Records excerpted from a collection
====================

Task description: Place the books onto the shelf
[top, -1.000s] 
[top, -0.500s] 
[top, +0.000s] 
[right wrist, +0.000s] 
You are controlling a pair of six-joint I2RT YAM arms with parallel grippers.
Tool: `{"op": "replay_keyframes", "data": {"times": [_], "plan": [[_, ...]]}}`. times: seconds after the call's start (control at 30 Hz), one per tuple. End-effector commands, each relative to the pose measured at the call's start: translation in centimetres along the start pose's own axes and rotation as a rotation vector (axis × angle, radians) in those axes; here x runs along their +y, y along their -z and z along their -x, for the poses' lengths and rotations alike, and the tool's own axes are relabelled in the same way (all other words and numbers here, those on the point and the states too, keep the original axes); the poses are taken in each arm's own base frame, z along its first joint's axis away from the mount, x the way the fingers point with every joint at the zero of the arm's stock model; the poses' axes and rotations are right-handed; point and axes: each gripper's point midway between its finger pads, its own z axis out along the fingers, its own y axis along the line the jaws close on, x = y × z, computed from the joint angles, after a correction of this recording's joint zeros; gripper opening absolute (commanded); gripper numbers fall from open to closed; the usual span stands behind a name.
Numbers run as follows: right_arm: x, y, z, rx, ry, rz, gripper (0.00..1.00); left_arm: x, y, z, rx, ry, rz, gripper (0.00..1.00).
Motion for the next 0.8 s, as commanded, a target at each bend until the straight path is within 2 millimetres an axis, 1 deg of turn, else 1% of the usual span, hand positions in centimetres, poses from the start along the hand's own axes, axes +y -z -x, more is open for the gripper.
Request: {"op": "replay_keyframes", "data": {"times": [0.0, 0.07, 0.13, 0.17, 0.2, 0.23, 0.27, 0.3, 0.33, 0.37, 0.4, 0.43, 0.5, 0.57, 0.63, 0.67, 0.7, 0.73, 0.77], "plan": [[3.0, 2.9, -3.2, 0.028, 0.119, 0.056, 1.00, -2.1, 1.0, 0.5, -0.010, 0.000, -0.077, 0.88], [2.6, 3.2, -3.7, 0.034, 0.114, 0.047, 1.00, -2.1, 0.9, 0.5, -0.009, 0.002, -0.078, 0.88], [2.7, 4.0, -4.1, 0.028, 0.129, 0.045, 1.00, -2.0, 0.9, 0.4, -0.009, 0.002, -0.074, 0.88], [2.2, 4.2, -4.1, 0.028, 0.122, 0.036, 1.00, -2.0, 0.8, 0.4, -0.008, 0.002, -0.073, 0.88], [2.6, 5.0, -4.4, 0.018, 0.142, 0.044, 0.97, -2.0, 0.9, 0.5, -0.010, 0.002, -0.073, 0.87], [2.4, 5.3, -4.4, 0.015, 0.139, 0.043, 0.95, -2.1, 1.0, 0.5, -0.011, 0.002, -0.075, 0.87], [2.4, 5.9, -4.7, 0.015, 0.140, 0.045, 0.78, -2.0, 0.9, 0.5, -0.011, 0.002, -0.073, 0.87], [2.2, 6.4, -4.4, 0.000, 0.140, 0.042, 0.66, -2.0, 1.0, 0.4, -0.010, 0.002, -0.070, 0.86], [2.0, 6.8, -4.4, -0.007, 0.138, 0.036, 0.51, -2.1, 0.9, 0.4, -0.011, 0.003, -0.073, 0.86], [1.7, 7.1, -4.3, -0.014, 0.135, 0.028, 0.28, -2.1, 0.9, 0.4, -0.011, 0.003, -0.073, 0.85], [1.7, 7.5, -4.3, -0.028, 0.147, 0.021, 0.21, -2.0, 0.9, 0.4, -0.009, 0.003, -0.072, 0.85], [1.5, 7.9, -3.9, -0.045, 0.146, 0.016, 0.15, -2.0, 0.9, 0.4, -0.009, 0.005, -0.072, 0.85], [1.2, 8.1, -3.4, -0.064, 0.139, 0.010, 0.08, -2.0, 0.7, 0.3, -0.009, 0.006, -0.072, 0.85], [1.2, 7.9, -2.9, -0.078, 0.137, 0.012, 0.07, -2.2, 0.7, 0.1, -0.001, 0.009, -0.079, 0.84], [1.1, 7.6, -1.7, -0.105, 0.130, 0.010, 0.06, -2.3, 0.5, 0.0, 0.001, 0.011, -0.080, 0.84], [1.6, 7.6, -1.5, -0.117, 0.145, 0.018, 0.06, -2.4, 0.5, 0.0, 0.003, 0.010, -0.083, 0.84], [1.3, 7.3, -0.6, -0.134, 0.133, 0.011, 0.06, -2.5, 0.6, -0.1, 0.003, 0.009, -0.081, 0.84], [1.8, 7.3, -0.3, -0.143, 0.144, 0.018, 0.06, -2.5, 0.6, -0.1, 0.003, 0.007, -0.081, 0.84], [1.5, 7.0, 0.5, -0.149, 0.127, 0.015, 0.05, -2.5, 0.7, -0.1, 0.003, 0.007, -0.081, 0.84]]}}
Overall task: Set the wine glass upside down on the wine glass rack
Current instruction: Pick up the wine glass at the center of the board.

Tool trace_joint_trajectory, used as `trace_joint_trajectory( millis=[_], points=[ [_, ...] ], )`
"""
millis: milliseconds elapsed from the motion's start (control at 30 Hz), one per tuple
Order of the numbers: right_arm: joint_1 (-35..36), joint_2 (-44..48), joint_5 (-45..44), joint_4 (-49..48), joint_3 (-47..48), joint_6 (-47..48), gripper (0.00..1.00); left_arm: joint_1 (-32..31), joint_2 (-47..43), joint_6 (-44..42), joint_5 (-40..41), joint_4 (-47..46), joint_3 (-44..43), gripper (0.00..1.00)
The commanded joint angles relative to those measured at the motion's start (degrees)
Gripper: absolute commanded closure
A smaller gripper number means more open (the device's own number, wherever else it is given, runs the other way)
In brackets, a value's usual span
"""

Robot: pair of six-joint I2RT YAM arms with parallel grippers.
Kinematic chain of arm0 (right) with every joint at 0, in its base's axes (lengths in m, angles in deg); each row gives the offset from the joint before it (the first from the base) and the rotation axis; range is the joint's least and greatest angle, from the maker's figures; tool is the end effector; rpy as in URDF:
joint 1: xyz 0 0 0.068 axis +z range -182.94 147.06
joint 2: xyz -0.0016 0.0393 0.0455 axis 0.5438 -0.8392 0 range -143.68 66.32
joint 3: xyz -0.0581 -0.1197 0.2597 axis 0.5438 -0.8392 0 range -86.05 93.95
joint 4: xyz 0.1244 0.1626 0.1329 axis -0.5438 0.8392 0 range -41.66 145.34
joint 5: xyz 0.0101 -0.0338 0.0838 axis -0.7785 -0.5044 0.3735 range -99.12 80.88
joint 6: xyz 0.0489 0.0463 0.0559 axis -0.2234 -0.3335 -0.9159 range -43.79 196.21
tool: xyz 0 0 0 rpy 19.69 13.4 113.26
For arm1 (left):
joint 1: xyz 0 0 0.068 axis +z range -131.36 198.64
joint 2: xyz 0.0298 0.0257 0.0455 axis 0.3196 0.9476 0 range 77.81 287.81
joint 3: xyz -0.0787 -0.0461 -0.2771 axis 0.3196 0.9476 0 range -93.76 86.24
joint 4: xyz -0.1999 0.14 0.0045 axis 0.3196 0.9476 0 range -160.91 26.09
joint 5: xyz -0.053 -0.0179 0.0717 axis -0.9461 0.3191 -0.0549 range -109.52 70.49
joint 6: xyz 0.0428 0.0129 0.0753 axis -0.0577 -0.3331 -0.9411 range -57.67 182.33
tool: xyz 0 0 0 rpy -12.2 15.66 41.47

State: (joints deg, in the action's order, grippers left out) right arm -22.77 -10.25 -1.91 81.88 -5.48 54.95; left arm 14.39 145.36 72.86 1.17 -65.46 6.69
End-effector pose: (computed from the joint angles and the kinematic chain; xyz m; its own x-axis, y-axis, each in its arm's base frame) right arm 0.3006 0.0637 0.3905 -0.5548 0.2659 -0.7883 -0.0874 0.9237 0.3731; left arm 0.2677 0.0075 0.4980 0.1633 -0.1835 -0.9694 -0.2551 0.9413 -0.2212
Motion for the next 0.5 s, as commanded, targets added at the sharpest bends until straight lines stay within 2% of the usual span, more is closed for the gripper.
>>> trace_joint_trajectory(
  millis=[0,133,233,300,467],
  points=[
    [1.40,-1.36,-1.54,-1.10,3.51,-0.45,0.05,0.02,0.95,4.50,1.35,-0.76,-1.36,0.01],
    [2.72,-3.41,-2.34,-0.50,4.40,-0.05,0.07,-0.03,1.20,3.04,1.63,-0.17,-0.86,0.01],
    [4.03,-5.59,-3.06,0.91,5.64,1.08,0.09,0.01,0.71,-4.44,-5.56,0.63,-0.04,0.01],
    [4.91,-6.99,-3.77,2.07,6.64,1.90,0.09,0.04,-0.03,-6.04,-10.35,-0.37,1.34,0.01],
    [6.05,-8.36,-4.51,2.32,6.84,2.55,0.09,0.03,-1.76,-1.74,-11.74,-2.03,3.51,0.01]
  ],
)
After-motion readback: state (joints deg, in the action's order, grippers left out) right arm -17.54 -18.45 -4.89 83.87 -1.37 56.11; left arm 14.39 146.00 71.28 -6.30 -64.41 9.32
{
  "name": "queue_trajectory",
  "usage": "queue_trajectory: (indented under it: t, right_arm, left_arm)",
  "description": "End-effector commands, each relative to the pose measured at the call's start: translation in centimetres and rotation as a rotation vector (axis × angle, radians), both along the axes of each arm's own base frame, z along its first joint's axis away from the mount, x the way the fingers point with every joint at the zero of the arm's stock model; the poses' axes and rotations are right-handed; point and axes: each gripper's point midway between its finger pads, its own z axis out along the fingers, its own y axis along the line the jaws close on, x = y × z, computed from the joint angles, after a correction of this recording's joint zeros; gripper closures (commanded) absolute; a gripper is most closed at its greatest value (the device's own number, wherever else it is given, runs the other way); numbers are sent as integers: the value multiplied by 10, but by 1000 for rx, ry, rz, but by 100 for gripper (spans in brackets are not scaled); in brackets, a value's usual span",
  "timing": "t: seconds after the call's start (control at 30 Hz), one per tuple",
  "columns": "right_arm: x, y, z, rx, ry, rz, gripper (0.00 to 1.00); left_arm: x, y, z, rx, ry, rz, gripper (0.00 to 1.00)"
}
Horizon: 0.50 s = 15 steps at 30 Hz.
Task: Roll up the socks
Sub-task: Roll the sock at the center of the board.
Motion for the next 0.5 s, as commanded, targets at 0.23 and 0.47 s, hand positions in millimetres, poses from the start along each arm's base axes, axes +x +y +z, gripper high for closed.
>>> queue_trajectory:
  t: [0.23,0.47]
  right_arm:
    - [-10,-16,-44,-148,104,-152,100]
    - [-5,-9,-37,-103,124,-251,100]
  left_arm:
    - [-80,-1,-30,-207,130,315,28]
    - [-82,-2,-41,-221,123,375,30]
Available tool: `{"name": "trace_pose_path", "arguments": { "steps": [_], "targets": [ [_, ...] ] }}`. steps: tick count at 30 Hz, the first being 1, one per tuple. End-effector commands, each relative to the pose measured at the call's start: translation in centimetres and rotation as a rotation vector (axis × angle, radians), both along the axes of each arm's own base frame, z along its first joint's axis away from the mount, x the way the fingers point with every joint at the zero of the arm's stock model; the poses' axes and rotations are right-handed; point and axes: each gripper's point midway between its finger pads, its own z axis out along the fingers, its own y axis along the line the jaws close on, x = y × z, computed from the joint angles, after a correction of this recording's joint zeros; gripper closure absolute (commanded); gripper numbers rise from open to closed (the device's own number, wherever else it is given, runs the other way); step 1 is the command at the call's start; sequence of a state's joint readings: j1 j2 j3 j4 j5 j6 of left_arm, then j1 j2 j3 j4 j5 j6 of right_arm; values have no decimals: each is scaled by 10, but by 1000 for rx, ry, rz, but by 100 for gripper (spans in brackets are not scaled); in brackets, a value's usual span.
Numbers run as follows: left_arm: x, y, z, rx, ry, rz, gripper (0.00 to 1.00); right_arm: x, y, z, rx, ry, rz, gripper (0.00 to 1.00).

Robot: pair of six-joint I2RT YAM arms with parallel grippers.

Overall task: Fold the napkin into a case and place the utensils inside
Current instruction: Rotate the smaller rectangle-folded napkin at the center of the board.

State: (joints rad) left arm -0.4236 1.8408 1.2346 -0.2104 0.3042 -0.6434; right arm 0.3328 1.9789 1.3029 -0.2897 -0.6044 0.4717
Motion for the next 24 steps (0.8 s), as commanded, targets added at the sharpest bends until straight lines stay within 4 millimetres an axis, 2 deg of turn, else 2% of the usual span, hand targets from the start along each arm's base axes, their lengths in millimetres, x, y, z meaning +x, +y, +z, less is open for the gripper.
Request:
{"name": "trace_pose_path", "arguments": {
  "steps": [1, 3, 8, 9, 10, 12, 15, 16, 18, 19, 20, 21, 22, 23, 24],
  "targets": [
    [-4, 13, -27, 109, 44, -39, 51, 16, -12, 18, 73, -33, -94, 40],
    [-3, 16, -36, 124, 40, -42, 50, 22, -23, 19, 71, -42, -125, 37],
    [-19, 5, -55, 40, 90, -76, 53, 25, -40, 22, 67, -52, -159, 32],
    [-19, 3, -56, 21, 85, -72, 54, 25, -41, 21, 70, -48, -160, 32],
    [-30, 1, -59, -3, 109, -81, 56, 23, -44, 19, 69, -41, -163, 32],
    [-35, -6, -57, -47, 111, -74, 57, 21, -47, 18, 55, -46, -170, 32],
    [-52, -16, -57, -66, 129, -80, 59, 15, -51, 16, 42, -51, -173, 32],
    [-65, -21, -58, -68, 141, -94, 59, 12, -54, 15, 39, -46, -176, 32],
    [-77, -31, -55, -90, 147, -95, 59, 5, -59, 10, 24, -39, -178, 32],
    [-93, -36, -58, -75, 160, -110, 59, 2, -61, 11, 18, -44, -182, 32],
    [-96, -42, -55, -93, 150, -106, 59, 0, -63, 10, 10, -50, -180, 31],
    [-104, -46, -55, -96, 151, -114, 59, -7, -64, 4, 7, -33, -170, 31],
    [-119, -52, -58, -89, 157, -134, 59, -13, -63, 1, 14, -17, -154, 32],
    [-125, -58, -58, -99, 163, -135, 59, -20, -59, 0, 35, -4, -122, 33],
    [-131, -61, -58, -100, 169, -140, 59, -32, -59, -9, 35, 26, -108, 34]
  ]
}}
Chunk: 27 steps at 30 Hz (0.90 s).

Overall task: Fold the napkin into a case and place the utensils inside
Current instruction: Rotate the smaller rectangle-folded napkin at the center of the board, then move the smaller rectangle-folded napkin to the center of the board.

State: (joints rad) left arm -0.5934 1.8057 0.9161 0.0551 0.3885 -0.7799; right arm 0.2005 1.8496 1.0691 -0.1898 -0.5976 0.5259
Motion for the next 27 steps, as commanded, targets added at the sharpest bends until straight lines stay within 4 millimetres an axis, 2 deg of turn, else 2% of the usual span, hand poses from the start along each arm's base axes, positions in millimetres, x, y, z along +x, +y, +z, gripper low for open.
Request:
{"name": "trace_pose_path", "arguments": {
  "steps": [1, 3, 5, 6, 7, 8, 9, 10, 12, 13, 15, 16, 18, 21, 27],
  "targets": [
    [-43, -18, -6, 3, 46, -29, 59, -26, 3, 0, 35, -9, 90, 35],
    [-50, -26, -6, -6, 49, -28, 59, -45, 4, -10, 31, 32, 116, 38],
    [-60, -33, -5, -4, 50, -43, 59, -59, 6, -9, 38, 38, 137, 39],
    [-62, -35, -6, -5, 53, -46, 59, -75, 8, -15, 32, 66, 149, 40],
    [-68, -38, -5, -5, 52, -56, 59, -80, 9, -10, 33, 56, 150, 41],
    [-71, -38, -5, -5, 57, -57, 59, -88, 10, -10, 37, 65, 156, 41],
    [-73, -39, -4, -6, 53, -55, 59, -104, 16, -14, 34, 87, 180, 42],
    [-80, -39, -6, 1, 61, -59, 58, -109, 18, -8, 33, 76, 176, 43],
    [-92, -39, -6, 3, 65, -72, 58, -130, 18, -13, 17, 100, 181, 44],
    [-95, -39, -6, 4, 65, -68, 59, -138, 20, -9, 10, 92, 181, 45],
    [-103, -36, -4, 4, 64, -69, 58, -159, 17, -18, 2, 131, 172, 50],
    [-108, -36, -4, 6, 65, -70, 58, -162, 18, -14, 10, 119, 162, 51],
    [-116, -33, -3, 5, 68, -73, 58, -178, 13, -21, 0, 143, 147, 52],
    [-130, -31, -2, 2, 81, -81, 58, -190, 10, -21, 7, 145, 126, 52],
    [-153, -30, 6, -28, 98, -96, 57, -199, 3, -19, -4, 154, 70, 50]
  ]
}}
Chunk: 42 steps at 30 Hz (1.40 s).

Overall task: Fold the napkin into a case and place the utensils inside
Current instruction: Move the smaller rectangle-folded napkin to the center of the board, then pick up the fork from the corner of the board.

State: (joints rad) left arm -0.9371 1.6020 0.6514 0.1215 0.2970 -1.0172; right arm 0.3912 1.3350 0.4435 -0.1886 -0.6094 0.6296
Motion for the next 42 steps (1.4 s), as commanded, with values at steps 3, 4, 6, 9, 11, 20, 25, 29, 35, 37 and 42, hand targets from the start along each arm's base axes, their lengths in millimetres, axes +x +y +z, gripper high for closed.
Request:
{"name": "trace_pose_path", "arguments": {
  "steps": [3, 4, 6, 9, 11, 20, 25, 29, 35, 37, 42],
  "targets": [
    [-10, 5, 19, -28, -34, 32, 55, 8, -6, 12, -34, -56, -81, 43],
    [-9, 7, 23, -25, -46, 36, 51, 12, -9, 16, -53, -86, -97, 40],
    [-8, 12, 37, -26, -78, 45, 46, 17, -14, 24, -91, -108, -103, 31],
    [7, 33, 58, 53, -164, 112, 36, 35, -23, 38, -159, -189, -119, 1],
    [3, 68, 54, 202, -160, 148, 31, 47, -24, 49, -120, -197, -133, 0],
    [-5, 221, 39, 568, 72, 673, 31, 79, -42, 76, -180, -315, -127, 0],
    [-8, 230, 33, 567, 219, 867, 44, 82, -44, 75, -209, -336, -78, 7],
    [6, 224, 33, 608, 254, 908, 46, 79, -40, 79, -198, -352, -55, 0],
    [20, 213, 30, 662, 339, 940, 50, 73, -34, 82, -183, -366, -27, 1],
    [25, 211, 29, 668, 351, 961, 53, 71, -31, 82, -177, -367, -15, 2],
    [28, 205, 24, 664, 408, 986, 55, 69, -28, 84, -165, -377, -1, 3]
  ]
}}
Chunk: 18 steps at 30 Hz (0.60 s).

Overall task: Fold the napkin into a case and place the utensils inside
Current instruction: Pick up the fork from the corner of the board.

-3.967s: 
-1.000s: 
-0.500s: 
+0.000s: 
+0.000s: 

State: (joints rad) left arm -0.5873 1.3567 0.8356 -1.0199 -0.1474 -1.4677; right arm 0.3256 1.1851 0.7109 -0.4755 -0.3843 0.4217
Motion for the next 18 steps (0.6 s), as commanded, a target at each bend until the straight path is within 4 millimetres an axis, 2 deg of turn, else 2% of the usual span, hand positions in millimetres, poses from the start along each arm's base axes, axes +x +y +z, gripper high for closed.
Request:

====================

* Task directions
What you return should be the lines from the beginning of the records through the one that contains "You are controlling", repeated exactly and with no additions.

* Final answer
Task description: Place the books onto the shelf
[top, -1.000s] 
[top, -0.500s] 
[top, +0.000s] 
[right wrist, +0.000s] 
You are controlling a pair of six-joint I2RT YAM arms with parallel grippers.

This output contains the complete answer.